Task:
Return only those lines of the listing that hold the word "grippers".

═════ Dataset extract ═════

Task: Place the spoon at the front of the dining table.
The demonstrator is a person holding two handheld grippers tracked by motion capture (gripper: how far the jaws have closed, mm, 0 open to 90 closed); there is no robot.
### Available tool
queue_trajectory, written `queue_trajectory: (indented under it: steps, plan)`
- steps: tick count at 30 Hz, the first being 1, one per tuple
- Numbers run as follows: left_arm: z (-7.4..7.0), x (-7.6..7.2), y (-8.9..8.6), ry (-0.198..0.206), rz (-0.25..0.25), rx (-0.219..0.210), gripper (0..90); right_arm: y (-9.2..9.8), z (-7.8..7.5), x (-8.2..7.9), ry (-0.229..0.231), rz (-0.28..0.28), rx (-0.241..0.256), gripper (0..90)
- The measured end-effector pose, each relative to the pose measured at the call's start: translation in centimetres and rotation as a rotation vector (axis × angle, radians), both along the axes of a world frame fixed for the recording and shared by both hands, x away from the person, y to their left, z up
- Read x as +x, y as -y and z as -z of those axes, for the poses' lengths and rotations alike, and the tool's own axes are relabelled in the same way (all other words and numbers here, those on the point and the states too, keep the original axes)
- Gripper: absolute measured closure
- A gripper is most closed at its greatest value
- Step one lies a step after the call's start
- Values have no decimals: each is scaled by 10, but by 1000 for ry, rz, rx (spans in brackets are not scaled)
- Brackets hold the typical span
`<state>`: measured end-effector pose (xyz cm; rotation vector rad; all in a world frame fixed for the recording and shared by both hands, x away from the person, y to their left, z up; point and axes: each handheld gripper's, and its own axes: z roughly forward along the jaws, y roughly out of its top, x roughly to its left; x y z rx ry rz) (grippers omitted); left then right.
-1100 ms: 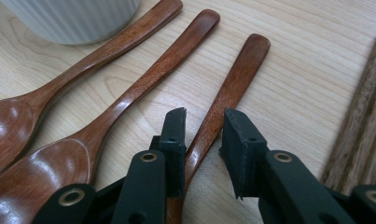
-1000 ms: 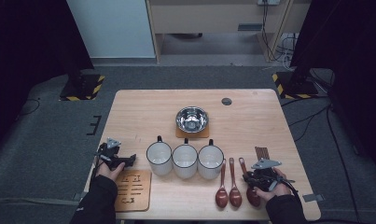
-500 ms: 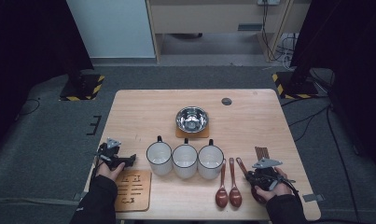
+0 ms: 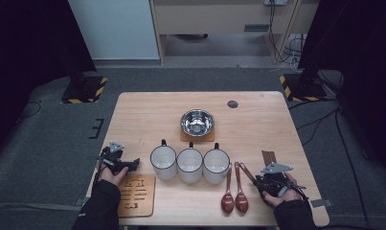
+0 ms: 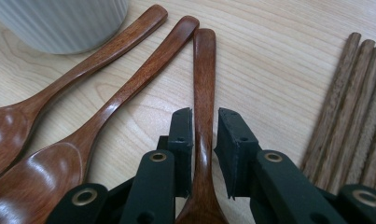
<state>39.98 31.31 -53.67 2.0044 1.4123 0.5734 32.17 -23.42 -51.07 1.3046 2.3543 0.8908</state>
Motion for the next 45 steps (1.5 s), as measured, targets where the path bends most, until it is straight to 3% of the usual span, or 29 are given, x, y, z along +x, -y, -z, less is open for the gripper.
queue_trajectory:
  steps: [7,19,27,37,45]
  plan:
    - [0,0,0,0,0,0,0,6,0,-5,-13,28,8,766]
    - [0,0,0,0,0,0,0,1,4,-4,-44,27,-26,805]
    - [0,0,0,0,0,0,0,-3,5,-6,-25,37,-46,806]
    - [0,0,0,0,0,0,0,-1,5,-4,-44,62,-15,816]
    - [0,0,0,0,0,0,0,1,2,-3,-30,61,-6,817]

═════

Response to this task:
The demonstrator is a person holding two handheld grippers tracked by motion capture (gripper: how far the jaws have closed, mm, 0 open to 90 closed); there is no robot.
`<state>`: measured end-effector pose (xyz cm; rotation vector rad; all in a world frame fixed for the recording and shared by both hands, x away from the person, y to their left, z up; point and axes: each handheld gripper's, and its own axes: z roughly forward along the jaws, y roughly out of its top, x roughly to its left; x y z rx ry rz) (grippers omitted); left then right.

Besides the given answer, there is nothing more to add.